Xbox One (Durango) Technical hardware investigation

Pugger · Feb 4, 2013

shinobi said:
so basically durango memory bandwidth is fine, and won't be bottle necked at all, i thought the Gpu would have a benefit going GDDR5/192gbs. i guess it's fine cause the gpu is 1.2 gflops, if it was 1.6 then it would be kind of starved?

We really don't know enough yet to draw any clear conclusions. With regards to Ram types we have to assume that MS wanted volume (8GB) so that ruled out GDDR5. And the bandwidth for orbis is 176GB/s

Brad Grenz · Feb 4, 2013

Love_In_Rio said:
Well, we could trust that rumor that says that depth and color blocks are more than standard back ends and offer free 4xMSAA and FP16 HDR.

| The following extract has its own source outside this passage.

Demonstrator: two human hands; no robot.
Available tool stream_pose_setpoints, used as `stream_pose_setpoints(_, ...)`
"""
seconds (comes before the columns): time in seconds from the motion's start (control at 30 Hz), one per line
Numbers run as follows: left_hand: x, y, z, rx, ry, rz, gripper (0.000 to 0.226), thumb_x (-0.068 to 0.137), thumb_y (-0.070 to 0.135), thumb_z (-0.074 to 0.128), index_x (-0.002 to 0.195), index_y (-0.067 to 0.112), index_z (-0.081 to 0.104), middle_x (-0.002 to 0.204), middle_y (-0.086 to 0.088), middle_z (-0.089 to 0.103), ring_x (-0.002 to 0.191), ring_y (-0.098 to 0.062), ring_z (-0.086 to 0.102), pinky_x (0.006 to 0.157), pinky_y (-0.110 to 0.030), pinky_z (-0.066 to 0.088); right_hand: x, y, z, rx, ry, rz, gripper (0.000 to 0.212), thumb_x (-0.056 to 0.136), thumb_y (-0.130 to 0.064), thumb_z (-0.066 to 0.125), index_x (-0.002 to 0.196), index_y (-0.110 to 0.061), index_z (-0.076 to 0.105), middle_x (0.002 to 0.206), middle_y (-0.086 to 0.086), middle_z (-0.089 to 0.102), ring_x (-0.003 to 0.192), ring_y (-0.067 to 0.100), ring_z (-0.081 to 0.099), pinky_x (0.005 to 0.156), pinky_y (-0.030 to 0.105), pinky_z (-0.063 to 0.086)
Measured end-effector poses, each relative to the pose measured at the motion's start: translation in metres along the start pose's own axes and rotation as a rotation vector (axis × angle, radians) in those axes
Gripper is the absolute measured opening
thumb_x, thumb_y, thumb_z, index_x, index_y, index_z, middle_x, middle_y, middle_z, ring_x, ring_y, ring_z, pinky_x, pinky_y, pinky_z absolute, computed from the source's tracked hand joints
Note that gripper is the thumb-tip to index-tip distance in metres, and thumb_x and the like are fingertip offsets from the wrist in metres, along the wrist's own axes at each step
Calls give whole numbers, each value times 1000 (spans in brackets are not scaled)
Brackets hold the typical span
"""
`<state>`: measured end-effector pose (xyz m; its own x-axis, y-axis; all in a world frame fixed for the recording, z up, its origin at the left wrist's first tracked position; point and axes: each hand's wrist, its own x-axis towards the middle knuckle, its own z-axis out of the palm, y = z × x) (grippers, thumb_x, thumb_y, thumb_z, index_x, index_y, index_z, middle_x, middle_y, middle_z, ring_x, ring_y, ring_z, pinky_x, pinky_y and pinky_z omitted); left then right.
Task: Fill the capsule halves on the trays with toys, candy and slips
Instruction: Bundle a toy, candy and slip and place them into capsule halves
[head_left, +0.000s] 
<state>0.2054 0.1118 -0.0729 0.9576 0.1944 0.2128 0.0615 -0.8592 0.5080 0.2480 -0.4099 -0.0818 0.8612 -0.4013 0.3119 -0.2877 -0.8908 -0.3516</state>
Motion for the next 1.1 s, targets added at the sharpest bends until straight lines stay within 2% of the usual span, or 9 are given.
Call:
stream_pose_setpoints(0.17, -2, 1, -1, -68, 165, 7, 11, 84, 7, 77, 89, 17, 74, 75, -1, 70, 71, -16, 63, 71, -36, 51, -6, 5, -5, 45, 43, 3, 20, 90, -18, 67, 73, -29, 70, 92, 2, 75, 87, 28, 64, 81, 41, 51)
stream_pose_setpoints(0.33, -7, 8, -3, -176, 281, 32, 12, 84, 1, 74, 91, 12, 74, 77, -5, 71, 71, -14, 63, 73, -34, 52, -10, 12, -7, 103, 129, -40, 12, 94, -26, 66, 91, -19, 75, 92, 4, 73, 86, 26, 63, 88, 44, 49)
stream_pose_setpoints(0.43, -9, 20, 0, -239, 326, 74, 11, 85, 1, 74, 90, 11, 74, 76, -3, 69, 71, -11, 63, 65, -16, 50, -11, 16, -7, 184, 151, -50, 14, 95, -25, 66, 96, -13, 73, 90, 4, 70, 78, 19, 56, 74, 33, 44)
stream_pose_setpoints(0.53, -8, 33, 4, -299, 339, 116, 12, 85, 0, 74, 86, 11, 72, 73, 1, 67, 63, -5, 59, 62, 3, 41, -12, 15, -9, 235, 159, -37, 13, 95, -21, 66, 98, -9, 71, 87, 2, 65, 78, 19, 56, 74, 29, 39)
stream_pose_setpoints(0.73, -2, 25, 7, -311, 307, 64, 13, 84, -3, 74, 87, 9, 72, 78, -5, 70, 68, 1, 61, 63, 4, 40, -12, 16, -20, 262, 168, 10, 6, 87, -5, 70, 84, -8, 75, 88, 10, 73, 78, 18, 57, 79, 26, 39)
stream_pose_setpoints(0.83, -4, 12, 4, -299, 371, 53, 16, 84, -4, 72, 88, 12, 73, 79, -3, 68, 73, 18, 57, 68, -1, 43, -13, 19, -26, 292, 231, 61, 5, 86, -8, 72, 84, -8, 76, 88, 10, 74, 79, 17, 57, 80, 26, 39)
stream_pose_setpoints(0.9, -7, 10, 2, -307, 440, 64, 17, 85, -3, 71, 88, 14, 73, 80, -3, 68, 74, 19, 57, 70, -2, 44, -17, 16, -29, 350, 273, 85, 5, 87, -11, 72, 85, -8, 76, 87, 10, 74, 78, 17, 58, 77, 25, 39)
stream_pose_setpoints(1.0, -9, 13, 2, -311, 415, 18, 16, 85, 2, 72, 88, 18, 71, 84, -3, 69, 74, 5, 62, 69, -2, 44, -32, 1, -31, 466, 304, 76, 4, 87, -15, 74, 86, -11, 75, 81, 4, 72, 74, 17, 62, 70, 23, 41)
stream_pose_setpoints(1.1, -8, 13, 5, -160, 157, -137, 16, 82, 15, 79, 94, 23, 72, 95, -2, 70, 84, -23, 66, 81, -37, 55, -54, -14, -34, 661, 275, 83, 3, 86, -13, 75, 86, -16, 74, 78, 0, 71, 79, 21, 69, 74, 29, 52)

Out of the blue everything would change and the available BW would even seem too much.

ERP, stop the fabs a little more!.

Single cycle 4x MSAA and FP16 are what standard AMD back ends have provided since R770. It's always bandwidth permitting, though, not "free". That's just another example of the tipsters not really understanding the specs.

I think it's very likely all the "special sauce" people were bragging about comes from the parts of the documentation for features Durango has above what the 360 could do. For example, color and z compression. They didn't bother with the 360 since the ROPs had so much internal bandwidth to the embedded memory in that design, but they make a point of explaining its presence and benefits in Durango.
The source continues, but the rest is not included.